阿里海牙想要诱惑李悠率领大队人马上岸,李悠又何尝不想引诱城中的伏兵出击将其歼灭,战场上的两位统帅各怀心思。
“阿里海牙乃是蒙元名将,曾跟随跟随阿术攻打襄阳,正是他说降了襄阳守将吕文焕,襄阳才落入蒙元手中,襄阳一失去则再无可以阻挡蒙元的坚城,伯颜、阿术领兵东进,很快就攻到了江浙。”一想起昔日种种,张世杰就忍不住摇头叹气。
“这么说如果能斩杀阿里海牙,那么对元虏就是一个重大打击?”这一番话不仅没有吓到李悠,反而激起了他心中的斗志,阿里海牙在元军之中的声望远超唆都,杀死他可比杀死唆都划算多了。
“可如今阿里海牙占据坚城,麾下精兵众多,想杀死他可是不易。
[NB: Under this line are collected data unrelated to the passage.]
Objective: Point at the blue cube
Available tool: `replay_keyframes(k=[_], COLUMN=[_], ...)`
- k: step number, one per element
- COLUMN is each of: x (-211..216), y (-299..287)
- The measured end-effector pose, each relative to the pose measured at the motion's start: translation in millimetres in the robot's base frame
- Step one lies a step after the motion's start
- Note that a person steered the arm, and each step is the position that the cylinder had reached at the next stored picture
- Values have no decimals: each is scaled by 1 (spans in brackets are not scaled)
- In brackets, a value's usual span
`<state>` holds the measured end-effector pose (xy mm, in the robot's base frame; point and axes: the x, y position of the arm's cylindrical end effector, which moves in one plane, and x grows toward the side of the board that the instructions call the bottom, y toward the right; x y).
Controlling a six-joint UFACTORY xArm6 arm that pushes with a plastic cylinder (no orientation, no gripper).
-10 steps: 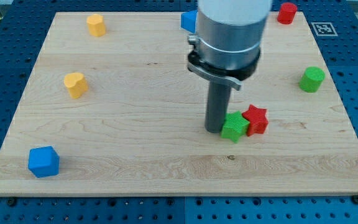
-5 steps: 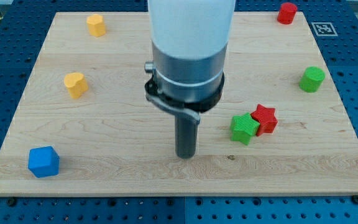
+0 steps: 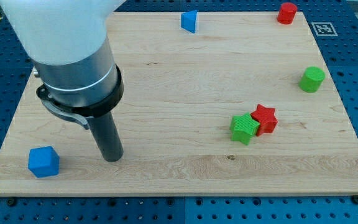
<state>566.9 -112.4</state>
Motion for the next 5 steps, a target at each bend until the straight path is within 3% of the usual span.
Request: replay_keyframes(k=[2, 5], x=[-30, -35], y=[-13, -127])
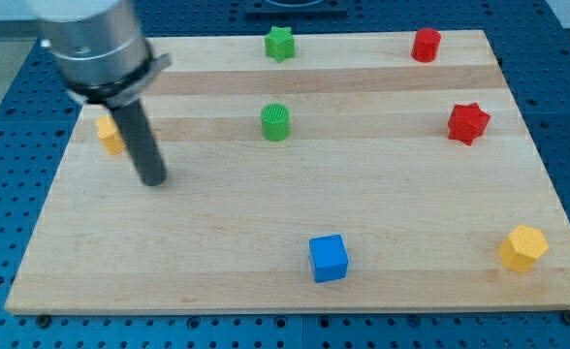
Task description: Push the yellow heart to the bottom left of the green circle
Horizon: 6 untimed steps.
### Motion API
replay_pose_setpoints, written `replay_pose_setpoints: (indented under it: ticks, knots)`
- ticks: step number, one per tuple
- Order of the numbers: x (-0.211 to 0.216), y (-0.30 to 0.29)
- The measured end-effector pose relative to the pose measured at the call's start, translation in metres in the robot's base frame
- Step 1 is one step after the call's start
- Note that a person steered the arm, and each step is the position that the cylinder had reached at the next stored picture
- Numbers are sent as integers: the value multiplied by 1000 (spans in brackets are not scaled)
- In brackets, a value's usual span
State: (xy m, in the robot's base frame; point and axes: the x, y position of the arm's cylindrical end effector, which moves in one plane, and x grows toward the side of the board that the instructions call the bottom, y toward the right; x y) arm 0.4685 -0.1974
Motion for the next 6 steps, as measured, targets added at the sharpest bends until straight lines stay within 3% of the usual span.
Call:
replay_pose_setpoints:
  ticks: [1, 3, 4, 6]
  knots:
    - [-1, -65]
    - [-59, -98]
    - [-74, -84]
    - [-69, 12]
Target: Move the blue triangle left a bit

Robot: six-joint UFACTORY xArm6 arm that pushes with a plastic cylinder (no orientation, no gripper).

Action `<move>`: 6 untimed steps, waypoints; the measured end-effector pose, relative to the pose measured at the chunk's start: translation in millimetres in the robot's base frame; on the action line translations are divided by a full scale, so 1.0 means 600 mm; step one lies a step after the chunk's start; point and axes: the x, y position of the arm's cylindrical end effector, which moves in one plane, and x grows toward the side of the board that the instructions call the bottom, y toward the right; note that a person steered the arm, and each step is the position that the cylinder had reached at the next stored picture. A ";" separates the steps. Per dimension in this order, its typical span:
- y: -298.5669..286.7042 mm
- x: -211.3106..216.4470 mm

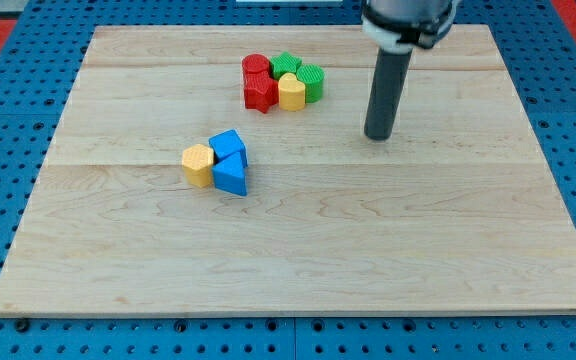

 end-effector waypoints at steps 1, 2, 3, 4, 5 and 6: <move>-0.043 0.084; -0.136 0.099; -0.244 0.099; -0.301 0.101; -0.338 0.101; -0.333 0.094</move>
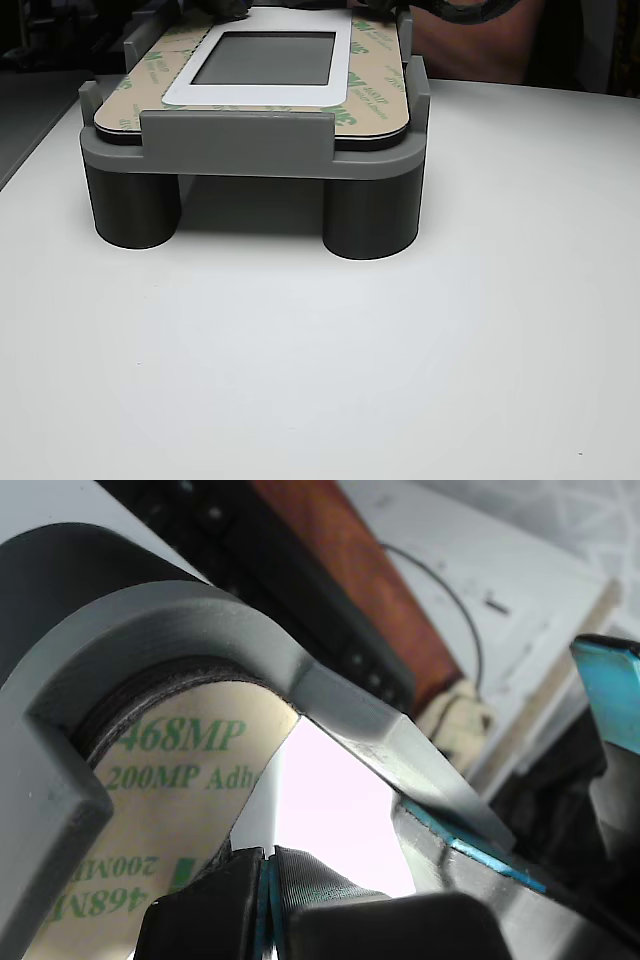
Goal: Peel off protective film from adhesive tape.
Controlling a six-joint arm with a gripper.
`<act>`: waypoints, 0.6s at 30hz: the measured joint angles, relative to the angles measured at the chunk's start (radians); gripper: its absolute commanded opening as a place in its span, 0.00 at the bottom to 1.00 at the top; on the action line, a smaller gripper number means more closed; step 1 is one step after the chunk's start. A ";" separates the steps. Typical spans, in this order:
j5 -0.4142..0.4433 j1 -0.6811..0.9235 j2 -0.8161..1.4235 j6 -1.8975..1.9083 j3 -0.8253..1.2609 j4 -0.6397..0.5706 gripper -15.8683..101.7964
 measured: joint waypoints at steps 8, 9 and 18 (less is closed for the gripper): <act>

”张世杰略有犹豫,长期以来的战例让这些大宋的将领对于和蒙元大军直接作战都充满了恐惧,即使在泉州城外歼灭唆都大军也不能立刻扭转这种想法。
“阿里海牙如果稳守不出,我也没什么好办法。可是看他的样子,恐怕不只是想守城吧?到时候定会有骑兵出城突袭,而我听闻这阿里海牙喜好身先士卒,在进攻鄂州时就曾奋勇先登,为流矢所伤。”这对一名将领来说是优点,但对统帅来说却是缺点,“料想如果我们露出破绽,那么阿里海牙定会亲自领兵出击,这未尝不是一个机会。”
李悠已经做出决定,郑和、张世杰、杨亮节等人也不再劝,众人定下计策,船队缓缓逼近岸边,从大船上放下无数小船,载着士兵登上陆地,大船也放下跳板,士兵鱼贯而出,其中更有大炮被从船上运到陆地上,宋军摆开了一副强攻的模样。
“好,南蛮子果然中计,传令下去,城下的守军不可轻动,等本元帅下令之后再分批上城。”阿里海牙大喜过望,他害怕吓走宋军,故而命令城下伏兵暂且忍耐。